**Task item**.
Go through the entries below and return every line that contains "more".
_ _ _
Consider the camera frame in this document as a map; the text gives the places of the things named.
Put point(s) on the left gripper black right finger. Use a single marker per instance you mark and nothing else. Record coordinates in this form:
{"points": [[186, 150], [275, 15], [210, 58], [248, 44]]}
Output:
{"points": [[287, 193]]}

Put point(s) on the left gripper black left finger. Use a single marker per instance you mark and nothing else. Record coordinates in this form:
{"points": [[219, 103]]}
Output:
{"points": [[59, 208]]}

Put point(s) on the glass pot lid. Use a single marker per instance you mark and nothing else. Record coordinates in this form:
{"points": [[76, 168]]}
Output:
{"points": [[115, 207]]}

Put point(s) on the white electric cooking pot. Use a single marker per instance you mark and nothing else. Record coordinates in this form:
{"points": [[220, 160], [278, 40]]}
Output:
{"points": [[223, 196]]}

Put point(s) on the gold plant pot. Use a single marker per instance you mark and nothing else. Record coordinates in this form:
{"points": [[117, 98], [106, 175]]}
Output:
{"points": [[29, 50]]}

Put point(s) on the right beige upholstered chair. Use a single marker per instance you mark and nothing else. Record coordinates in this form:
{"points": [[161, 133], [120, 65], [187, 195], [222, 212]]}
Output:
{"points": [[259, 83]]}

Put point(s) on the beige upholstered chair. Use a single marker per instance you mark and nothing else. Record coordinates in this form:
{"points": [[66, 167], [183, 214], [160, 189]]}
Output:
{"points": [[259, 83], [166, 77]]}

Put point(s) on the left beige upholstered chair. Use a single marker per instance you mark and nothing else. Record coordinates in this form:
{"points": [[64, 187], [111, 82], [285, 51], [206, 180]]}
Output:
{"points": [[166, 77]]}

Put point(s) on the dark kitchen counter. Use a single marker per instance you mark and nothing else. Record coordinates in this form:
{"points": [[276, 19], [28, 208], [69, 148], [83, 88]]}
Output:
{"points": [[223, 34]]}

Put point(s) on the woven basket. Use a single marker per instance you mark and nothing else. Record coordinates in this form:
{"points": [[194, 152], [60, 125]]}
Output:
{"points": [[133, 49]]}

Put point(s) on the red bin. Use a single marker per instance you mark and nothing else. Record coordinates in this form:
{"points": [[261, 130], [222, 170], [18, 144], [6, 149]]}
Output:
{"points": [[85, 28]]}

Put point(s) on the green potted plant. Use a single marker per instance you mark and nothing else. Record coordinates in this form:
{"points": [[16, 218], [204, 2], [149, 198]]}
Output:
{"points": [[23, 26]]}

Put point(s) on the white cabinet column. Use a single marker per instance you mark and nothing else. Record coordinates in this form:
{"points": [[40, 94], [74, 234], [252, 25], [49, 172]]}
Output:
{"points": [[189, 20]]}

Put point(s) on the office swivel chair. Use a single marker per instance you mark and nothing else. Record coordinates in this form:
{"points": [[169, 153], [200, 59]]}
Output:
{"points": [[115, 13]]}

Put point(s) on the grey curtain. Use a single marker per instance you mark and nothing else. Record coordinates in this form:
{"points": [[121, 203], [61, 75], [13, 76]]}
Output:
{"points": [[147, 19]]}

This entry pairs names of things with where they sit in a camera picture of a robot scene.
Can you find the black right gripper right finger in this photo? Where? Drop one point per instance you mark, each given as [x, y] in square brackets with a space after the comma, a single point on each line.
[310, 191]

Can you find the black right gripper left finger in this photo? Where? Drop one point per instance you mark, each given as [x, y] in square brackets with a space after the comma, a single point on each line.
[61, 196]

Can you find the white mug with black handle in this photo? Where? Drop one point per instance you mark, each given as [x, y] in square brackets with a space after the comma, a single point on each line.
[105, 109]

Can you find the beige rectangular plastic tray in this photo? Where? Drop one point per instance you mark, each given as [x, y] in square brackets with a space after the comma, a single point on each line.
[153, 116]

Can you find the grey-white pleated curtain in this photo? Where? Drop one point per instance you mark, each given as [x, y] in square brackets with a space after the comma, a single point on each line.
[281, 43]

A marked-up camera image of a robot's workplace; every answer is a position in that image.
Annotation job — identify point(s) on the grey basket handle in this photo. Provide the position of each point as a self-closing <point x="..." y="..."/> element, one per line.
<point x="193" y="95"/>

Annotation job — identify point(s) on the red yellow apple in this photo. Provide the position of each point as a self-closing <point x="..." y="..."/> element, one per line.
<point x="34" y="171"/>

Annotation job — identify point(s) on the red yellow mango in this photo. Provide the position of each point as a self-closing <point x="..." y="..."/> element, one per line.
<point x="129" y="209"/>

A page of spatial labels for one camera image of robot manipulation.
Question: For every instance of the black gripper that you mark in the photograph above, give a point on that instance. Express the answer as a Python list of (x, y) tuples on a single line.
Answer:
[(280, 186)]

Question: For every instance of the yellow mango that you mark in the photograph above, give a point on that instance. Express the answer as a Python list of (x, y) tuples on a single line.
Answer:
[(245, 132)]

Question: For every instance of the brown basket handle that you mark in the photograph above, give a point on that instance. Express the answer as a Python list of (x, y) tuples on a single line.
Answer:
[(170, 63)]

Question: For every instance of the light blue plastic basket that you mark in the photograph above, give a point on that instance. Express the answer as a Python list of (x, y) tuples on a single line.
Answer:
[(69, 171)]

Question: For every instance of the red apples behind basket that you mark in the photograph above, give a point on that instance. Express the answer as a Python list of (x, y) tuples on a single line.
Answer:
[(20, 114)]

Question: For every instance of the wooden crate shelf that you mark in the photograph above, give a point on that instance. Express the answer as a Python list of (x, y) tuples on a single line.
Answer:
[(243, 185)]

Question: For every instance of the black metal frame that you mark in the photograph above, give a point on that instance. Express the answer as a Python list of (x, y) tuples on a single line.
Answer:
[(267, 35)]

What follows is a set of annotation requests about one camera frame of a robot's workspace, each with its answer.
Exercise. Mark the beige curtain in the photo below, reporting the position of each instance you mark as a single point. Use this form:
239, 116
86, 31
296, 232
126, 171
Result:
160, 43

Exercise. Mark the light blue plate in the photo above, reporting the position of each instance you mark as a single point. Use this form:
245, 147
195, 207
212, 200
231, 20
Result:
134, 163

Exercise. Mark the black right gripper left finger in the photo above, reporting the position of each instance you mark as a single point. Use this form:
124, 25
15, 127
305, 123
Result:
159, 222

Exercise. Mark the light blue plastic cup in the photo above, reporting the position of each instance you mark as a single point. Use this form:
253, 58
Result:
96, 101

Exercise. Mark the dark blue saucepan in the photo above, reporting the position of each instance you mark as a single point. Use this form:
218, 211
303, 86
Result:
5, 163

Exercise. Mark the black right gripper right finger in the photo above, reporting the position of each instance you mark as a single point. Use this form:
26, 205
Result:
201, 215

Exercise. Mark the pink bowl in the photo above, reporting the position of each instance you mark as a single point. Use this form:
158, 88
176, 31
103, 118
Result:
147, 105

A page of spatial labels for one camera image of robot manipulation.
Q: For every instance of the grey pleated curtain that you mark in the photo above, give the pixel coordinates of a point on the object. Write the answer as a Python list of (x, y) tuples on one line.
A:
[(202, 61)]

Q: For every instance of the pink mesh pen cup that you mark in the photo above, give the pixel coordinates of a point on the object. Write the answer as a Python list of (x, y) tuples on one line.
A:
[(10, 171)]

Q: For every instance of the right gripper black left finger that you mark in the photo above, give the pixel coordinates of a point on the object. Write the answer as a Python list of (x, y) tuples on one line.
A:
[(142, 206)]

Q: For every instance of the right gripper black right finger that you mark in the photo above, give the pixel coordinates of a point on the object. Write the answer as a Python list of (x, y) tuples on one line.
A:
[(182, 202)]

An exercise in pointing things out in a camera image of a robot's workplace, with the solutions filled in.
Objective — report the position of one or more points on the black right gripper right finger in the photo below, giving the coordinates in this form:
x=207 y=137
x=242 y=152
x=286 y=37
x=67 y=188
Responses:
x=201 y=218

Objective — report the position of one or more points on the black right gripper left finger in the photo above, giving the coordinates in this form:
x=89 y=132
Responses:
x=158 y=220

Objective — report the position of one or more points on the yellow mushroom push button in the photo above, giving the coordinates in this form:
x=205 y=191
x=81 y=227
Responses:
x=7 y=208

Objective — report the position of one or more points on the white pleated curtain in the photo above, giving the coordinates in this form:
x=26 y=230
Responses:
_ _ _
**Exercise result**.
Objective — report the position of one or more points on the black right gripper right finger in the photo below, giving the coordinates in this form:
Objective — report the position of one or more points on the black right gripper left finger in the photo above, giving the coordinates in this form:
Objective — report the position of one or more points on the yellow mushroom push button in the photo above, giving the coordinates in this form:
Objective — report the position of one or more points on the white pleated curtain in the photo above, giving the coordinates in this form:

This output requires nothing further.